La película dispone tales paralelos dentro del plano, un recurso constante es el uso del fondo del campo. Sin un uso virtuosista de la profundidad, dada las posibilidades de presupuesto y uso de cámaras digitales (carentes de extensión en punto de fuga, siendo su imagen más bien plana), funciona con efectividad: correr la cortina del bus para ver desde dentro lo que sucede afuera al llegar a la zona mapuche, la luz de la camioneta acercándose desde donde se baja el padre para recoger al hijo, la llegada de Cheo a su casa sin avisar. Son tres ejemplos de un efecto de teatralidad cinematográfica clásica que establece primero la posición de cámara en la locación para de ahí elaborar el conflicto según los diálogos y poses de los personajes. A ello se suma el uso de encuadres enmarcados que reducen el espacio para delimitar el foco en momentos donde prima la conversación y la pausa reflexiva de la acción. También destaca el aspecto sombrío, hay muchos momentos nocturnos o, durante el día, situados en espacios con poca luz.

En vez de asumir el potencial dramático con cercanía se ofrece una distancia que involucra sin caer en la sobreidentificación con los personajes. Sin embargo, algunas veces su empleo confunde, se inscribe con cierto vouyerismo generando ambigüedad en el tono de la imagen por el reencuadre, la distancia y la opacidad lumínica. Asimismo, en otros momentos el vaivén de la cámara en mano se introduce afectado la sobriedad visual que queremos rescatar como el mejor logro de la puesta en escena del filme.

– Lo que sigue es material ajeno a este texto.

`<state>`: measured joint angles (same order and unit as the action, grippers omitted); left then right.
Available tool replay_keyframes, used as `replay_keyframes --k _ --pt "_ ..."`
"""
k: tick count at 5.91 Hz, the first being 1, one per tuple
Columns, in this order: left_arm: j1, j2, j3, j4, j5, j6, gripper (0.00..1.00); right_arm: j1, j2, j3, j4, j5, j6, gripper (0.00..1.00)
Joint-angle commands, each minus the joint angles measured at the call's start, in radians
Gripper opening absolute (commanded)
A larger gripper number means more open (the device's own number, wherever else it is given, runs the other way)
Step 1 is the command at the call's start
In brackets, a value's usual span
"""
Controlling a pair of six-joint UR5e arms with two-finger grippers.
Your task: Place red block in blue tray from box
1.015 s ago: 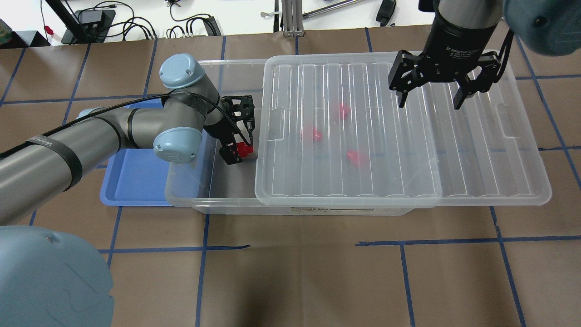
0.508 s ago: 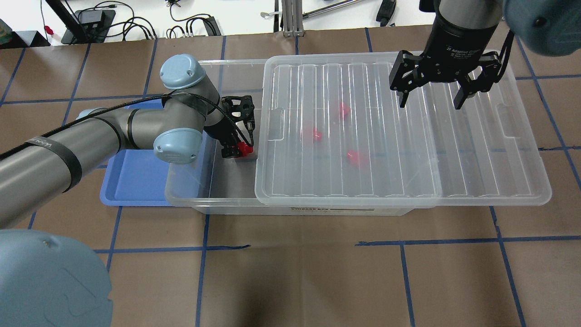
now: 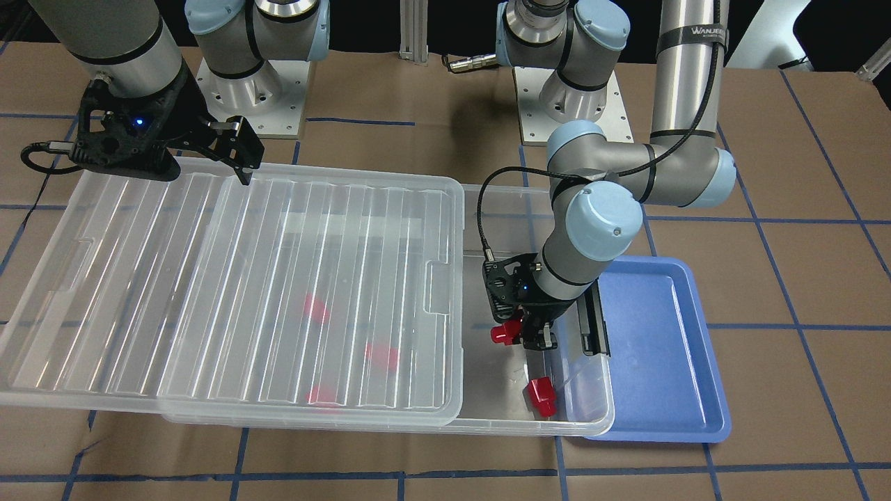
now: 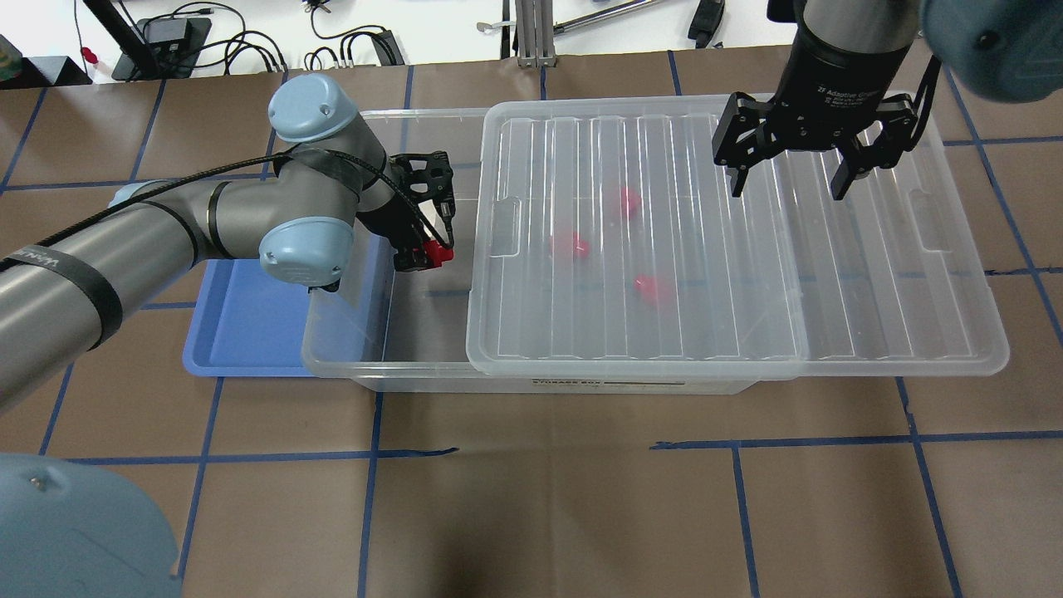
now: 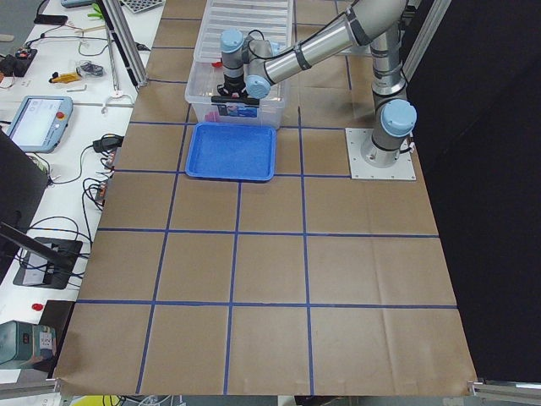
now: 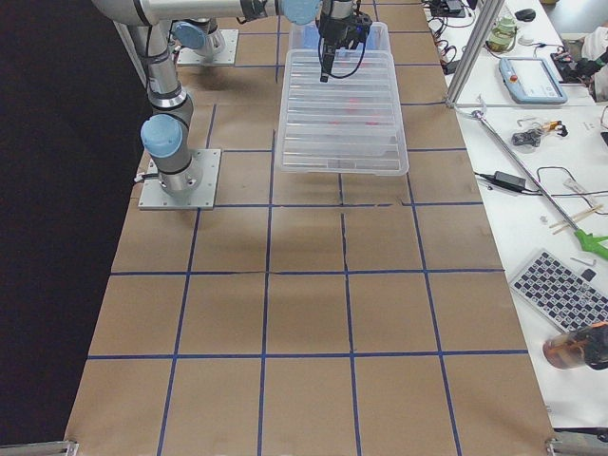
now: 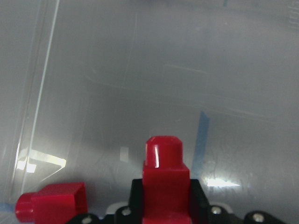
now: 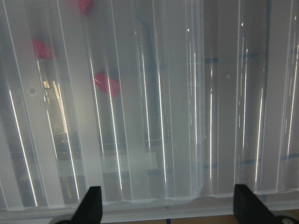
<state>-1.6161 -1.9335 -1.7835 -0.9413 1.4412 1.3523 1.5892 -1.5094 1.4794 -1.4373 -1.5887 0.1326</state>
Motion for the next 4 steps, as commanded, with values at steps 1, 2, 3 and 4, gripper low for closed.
replay_keyframes --k 1,2,3,4 --pt "0.022 0.126 0.057 -0.187 -0.002 -0.004 0.00 0.000 0.000 0.001 0.000 -0.001 -0.001 1.00" --pt "0.025 0.199 0.114 -0.306 -0.004 -0.004 0.00 -0.002 0.000 0.001 0.000 0.001 -0.001 1.00" --pt "0.045 0.253 0.154 -0.385 -0.001 -0.002 0.00 -0.002 -0.003 0.001 0.000 0.000 -0.001 1.00" --pt "0.094 0.277 0.154 -0.390 0.001 0.011 0.00 -0.002 -0.002 0.002 0.000 0.004 0.001 1.00"
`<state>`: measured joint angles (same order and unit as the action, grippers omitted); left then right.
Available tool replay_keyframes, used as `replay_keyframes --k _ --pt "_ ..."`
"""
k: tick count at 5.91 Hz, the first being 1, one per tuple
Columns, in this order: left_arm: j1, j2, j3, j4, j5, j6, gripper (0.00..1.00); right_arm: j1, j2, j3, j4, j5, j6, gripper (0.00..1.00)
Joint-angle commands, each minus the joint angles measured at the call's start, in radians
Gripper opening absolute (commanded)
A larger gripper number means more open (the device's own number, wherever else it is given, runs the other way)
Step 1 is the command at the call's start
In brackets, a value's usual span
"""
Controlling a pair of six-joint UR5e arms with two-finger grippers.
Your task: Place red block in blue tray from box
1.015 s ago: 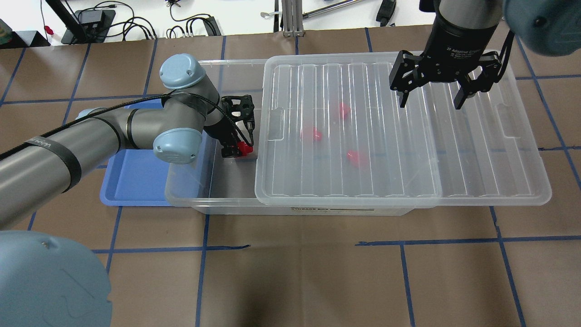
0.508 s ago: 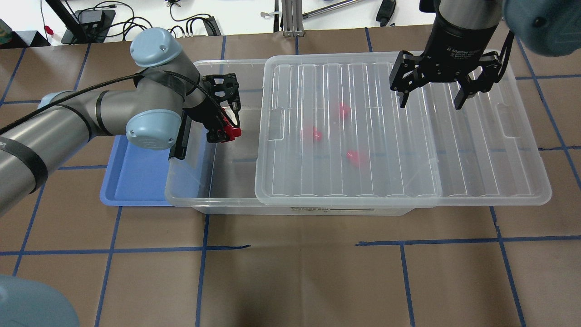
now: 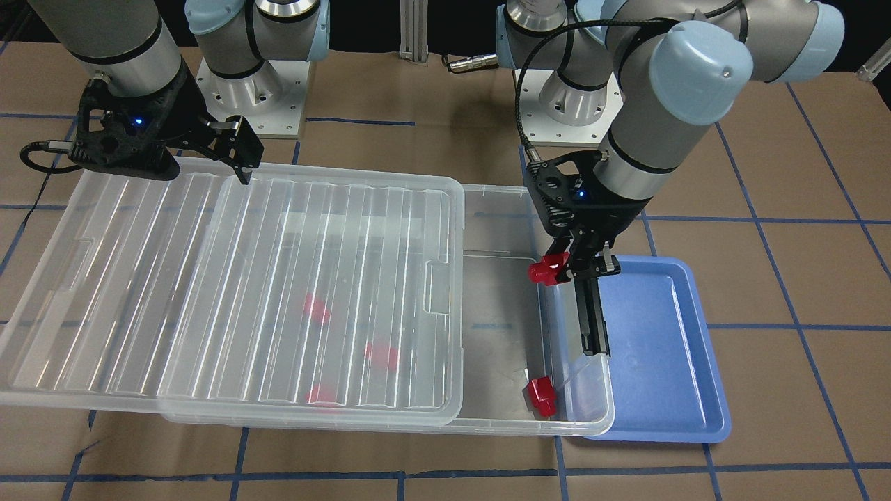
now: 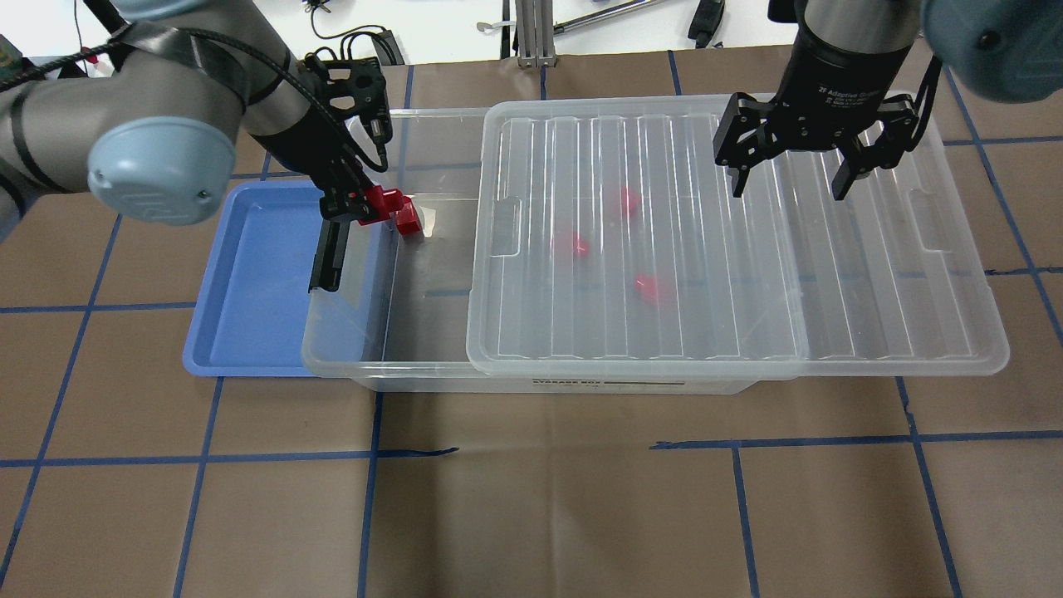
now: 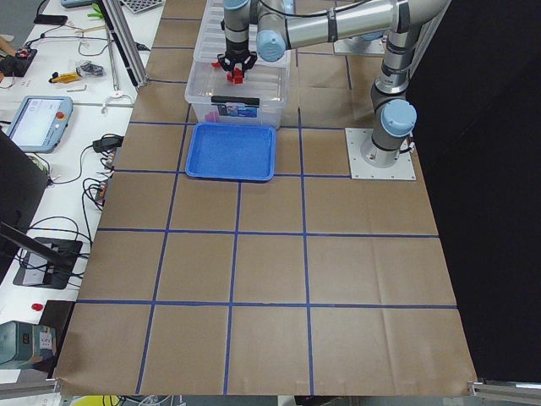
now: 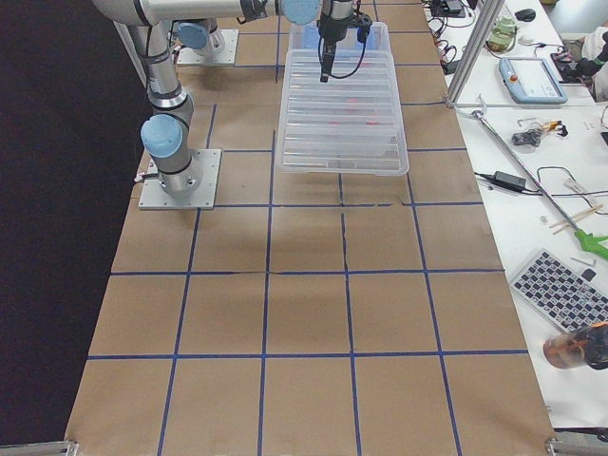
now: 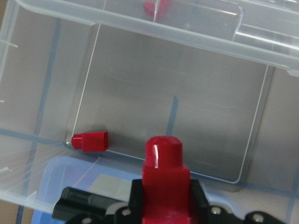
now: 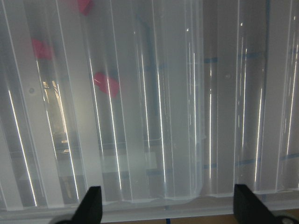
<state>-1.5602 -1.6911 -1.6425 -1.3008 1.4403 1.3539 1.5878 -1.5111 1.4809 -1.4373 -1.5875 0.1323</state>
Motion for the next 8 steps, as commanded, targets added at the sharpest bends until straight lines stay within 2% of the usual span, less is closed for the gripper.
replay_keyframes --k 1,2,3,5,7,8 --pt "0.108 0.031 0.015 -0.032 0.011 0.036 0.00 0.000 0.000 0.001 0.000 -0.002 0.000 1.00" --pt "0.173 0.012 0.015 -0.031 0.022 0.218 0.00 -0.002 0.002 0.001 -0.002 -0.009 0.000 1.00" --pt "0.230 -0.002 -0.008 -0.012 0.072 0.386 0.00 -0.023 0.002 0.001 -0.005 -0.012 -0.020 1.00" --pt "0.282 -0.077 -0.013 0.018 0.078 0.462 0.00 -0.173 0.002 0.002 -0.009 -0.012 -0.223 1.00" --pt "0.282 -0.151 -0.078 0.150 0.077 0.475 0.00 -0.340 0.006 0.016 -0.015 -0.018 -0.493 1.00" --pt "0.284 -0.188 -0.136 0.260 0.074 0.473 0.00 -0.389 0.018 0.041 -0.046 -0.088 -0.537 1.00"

La aparición de naturaleza en la segunda parte, luego del asesinato de un dirigente comunal por parte carabineros (eco de los tantos que han ocurrido durante los últimos años), con variados planos de bosques y montañas, dan pie a la mayor presencia del conflicto mapuche. Nuevamente el manejo de recursos para dramatizar se sienten desequilibrados, aunque resulta propositivo para el desarrollo de los personajes se echa en menos más profundización y contextualización en este eje narrativo. Por el riesgo que suponía dejarlos de lado la trama opta por apurar el final, pero acá resalta su logro más notorio: la película adquiere un grado contingente que, desde el punto de los jóvenes protagonistas, implica una toma de conciencia. Para Cheo es la identificación con las demandas de su comunidad y para Tano saber que hay asuntos más grandes que los propios. El adolescente citadino se va al Sename con el aprendizaje de que su residencia en San José junto a su padre no fue un mero paréntesis entre sus diversos “cautiverios sociales”, y le significa un paso adelante en su madurez.

Tal vez una confluencia entre los jóvenes institucionalizados en tanto víctimas, como los mapuche, necesitase un correlato fuerte, con explicitación del relato amistad-traición que guía el proceso de Tano y Cheo en paralelo del conflicto entre empresas, Estado y comunidad indígena. Puede haber ahí una opción por la sutileza que se confunde con el pudor, ya que implica tratar un tema más complejo que hubiese necesitado de otras estrategias. Más allá de mi reparo en favor de una hipótesis que favorece la representación de una mala conciencia nacional en vez del relato del devenir de los chicos con un final abierto, no hay duda que Mala junta es una de las mejores óperas primas de cine chileno en años y que su directora debuta con señales sintomáticas de un giro social que se acerca desde el fondo del plano a ocupar un lugar evidente en la imagen. Con su película destaca la aparición de jóvenes que bajo parámetros actuales devuelven la imagen de lo nuevo contra lo viejo con el cariz particular de los agenciamientos sociales de una generación cuya interrogante histórica se relaciona al desmantelamiento del relato acerca de la postdictadura sostenida por los gobiernos de la Concertación y Piñera. Si bien este diagnóstico se puede aplicar a otros ejemplos más, el caso de Claudia Huaiquimilla asegura una cosa: que no basta con filmar.